Entrepreneurship local
Le salaire quotidien de 10,00 $ donné à tous les adultes sera assuré pour cinq ans. Par la suite, la contribution de l’aide internationale à cette rémunération diminuera à raison de 10% par année. Et il reviendra à l’économie locale de prendre la relève et de maintenir ce salaire minimum.
Là réside le véritable défi.
Là se situe le test de gouvernance du gouvernement et des élites haïtiennes.

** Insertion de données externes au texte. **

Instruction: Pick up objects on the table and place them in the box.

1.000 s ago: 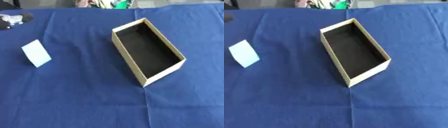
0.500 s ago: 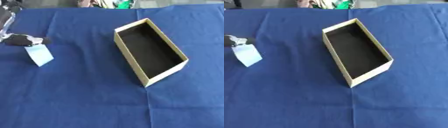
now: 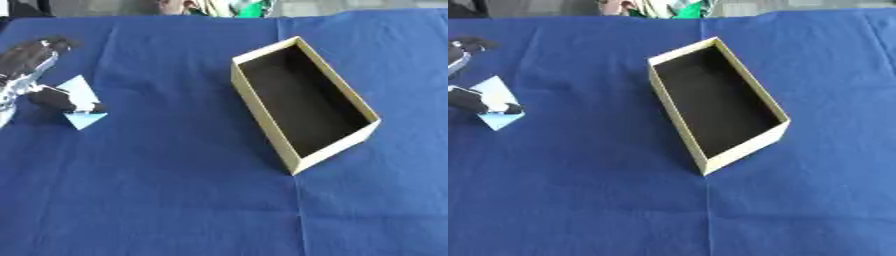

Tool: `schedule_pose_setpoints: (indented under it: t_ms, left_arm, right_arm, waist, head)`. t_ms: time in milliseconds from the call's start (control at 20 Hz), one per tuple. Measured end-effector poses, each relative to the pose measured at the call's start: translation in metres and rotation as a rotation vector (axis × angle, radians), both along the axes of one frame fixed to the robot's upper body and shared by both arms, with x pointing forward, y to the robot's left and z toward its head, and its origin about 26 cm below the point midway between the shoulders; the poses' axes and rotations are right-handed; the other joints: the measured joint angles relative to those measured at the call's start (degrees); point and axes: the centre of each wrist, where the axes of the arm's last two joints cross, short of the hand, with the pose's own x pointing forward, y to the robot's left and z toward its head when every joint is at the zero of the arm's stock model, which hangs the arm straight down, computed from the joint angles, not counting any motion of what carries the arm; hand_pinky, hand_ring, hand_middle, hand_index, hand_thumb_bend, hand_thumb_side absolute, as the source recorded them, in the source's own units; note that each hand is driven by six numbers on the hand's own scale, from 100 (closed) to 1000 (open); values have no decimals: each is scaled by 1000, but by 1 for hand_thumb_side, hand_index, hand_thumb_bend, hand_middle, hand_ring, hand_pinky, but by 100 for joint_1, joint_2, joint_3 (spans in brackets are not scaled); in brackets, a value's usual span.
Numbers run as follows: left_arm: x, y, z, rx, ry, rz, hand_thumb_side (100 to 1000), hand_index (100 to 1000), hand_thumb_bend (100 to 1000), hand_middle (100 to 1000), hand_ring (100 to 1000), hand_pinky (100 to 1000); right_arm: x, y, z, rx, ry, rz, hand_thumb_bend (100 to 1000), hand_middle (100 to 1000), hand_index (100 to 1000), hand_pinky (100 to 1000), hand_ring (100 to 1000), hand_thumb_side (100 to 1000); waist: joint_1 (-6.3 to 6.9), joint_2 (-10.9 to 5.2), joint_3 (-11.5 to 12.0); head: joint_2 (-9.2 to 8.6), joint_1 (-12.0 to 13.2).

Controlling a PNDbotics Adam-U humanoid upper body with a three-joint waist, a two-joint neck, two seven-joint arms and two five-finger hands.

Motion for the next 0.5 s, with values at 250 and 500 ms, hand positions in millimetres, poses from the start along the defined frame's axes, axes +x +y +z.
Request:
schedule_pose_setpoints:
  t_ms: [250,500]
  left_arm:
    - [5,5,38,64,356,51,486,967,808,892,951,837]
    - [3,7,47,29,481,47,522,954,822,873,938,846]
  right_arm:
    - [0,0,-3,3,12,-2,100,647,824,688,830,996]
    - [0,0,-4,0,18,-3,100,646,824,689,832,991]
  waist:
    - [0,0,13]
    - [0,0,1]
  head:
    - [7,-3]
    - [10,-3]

Cette rémunération est un salaire minimum. Je le répète: rien n’interdit de gagner plus. Rien n’interdit non plus de créer des entreprises. Au contraire, le programme encouragera l’entrepreneurship local. Les banques seront appelées à le financer.

Fiscalité
Le salaire journalier de 10,00 $ n’est pas la somme remise à l’individu. Un prélèvement à la source de 2,00 $ sera fait et versé au gouvernement pour financer les services gouvernementaux. Cela générera une entrée fiscale annuelle de 3,46 milliards $ qui s’ajoutera au budget gouvernemental actuel qui voisine le milliard de dollars (budget annuel total : 4,46 milliards $). Trois postes budgétaires prendront le plus clair de ce budget national : l’éducation, la santé et les administrations territoriales, y compris la police.

L’éducation
La faible scolarisation constitue l’un des freins au développement économique d’Haiti. Rappelons que la moitié des Haïtiens ne savent ni lire, ni écrire, ni compter. Cela doit cesser. Avec les nouvelles entrées fiscales, le gouvernement haïtien devra s’attaquer vigoureusement à ce problème. Ça commence à l’école élémentaire mais ça inclut aussi les écoles techniques, les facultés universitaires et l’éducation des adultes. Il devra mettre l’accent sur la formation d’ingénieurs (forestiers, agricoles, civils, mécaniques, électriques, hydrauliques, etc.), d’architectes, de techniciens dans toutes les disciplines, de médecins, d’infirmières, etc., et de gestionnaires.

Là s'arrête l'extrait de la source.